# Goat Names



## GoatTracksMagazine

I love hearing what people have named their goats, and the stories behind the names. I'm compiling a list for the next issue of Goat Tracks (and future issues), and would love to include yours! Please just send me an email if you'd like to be included.

Thanks!
Shannon
Proud spoiler of Tuffy (aka Master Tuff, Tuff Master, Tuff Stuff), Wally, Homer (aka Homer J), Jake, Sammy (aka Sammy-kins), Sosa, Glacier, Hogan, Elvis, Kitt, and Olaf


----------



## salmonfisher77

We have 5 goats at our farm now, as we moved our boys from the larger ranch were they were with 19 goats and a bull.

We have 4 Alpine weathers named 

"Black"
"Decker"
"Earl"
"Ernest"

and a Boer meat goat named "Christmas" after the holiday he will be eaten.


----------



## Shelly Borg

Well we have Bert the Butthead and Wally the Wooly (angora).


----------



## Nanno

Cuzco was named after the insufferably arrogant and self-absorbed character in the Disney movie, _The Emperor's New Groove_, who gets turned into a llama. Yeah, we know our goat isn't a llama, but somehow the aloof, "Everyone look at me, I'm so awesome" attitude seemed to fit perfectly. 

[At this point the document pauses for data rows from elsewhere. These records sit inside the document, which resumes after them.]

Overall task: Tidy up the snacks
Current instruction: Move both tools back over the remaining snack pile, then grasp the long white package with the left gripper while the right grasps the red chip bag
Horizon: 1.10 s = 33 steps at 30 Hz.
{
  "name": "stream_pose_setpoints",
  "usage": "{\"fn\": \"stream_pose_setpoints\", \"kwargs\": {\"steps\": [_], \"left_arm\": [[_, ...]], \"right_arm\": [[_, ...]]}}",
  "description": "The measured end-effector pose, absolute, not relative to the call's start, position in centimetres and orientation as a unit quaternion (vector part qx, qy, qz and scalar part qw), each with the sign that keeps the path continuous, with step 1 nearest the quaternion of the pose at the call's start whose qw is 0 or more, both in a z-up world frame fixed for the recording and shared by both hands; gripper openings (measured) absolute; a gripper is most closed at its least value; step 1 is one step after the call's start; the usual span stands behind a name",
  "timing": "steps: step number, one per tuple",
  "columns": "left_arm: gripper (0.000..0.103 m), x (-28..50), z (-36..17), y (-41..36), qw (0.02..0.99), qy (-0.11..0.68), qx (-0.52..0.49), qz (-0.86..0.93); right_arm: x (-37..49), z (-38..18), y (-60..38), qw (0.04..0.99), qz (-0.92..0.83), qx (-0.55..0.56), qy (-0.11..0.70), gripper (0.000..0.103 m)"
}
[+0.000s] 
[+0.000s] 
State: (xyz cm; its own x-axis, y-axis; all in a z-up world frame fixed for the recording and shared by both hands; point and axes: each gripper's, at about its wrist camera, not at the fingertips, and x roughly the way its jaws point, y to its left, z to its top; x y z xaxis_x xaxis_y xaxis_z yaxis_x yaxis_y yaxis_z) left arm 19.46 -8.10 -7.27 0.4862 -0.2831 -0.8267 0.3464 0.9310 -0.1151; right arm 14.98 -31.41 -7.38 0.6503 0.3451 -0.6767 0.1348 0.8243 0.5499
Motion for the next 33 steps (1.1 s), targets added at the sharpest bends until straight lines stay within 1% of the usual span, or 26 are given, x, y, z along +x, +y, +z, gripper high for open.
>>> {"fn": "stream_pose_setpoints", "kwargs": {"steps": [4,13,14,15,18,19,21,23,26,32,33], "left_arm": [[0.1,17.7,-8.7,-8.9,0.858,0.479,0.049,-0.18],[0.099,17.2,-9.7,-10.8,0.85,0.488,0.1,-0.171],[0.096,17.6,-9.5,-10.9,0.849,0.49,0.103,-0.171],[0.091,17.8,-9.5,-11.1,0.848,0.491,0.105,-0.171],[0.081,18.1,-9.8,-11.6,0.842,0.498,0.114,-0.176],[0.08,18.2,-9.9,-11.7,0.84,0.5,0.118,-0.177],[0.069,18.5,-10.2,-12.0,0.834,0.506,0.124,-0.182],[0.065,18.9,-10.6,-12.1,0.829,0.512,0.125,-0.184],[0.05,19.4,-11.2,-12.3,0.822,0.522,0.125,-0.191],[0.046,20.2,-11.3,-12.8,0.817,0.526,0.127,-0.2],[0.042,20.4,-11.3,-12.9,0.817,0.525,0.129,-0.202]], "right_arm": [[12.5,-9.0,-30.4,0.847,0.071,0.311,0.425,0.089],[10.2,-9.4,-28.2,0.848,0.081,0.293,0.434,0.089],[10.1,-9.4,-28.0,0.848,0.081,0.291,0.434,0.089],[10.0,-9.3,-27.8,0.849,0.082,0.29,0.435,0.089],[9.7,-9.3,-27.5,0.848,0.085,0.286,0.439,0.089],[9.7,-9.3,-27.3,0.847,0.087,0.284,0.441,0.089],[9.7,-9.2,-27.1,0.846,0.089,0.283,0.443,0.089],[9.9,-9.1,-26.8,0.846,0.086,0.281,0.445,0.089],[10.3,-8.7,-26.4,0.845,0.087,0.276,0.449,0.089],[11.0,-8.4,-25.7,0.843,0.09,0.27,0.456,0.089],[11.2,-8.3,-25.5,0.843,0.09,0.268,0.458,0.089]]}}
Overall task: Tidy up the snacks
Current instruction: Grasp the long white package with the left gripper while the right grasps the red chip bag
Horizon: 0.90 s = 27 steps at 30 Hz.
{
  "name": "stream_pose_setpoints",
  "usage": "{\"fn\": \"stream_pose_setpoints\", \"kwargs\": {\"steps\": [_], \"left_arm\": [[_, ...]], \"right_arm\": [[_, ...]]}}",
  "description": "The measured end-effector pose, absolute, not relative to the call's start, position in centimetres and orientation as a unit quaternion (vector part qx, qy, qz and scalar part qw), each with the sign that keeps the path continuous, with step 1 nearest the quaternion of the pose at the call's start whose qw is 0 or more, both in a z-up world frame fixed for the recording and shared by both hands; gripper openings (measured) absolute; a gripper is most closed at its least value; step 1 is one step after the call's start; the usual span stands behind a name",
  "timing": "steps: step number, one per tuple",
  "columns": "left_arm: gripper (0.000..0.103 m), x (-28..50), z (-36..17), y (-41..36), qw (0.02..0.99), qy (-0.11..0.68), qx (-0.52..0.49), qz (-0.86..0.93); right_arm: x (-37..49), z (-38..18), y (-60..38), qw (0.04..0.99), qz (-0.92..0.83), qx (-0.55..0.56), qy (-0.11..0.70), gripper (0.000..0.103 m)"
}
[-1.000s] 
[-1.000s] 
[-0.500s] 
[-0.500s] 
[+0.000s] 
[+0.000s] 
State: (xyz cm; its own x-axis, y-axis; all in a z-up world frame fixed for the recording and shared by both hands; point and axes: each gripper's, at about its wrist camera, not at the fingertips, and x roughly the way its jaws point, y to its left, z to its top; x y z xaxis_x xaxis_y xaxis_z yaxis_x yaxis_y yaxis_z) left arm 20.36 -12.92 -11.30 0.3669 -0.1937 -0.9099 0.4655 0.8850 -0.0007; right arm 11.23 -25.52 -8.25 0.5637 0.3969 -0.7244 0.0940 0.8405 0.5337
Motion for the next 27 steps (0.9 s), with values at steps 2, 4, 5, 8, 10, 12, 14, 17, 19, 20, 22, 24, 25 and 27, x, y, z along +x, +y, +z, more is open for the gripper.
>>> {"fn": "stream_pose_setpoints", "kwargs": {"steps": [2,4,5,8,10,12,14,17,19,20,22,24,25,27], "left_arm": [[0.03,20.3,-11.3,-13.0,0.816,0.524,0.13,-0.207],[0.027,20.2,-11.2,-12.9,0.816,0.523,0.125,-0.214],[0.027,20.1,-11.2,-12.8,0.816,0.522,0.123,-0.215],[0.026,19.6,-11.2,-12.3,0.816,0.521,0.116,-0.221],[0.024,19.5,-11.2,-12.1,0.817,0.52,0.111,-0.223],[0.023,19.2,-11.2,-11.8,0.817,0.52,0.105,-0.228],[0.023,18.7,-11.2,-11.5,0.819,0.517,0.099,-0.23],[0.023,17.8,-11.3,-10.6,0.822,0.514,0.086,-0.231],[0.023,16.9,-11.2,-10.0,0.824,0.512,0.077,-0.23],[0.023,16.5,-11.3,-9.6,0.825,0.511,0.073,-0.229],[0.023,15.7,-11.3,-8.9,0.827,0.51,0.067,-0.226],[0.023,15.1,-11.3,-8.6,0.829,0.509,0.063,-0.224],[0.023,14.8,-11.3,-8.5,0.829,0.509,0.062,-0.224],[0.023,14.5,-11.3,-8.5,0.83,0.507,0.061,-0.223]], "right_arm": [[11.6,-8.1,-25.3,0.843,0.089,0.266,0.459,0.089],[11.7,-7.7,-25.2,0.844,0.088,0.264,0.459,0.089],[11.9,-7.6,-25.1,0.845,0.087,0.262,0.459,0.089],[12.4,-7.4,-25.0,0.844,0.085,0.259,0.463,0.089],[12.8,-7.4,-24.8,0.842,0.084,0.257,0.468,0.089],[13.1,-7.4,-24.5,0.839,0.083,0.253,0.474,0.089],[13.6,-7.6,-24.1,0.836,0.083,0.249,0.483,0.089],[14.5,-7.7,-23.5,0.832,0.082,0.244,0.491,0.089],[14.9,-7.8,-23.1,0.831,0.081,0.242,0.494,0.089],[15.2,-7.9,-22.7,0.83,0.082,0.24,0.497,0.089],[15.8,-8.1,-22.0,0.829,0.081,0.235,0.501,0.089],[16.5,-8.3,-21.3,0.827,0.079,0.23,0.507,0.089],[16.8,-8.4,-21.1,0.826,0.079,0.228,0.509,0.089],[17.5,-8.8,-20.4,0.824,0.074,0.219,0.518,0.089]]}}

We plan to name future goats after the Biblical patriarchs and prophets: Abraham, Moses, Ezekiel, Isaiah, etc. I think it must be the beards, but goats just look like Old Testament fathers to me.


----------



## idahonancy

My one year old obers were named after our trucks. FJ "Cruiser" and Inernational "Scout". Ford "Ranger" was given away to my friend. He was not to keen on climbing hills. I have the "Hobbs" half of Calvin and Hobbs. My next boy will be Chevy "Blazer". 
IdanoNancy


----------



## ashkelon

Cabra is named "cabra" because I board my horses on a hispanic ranch, and he was a gift from the owner (who didn't have the heart to butcher him). It seemed apropos, after listening to the kids (human) shouting at him. He had learned already that "Cabra" meant, if not all goats, himself.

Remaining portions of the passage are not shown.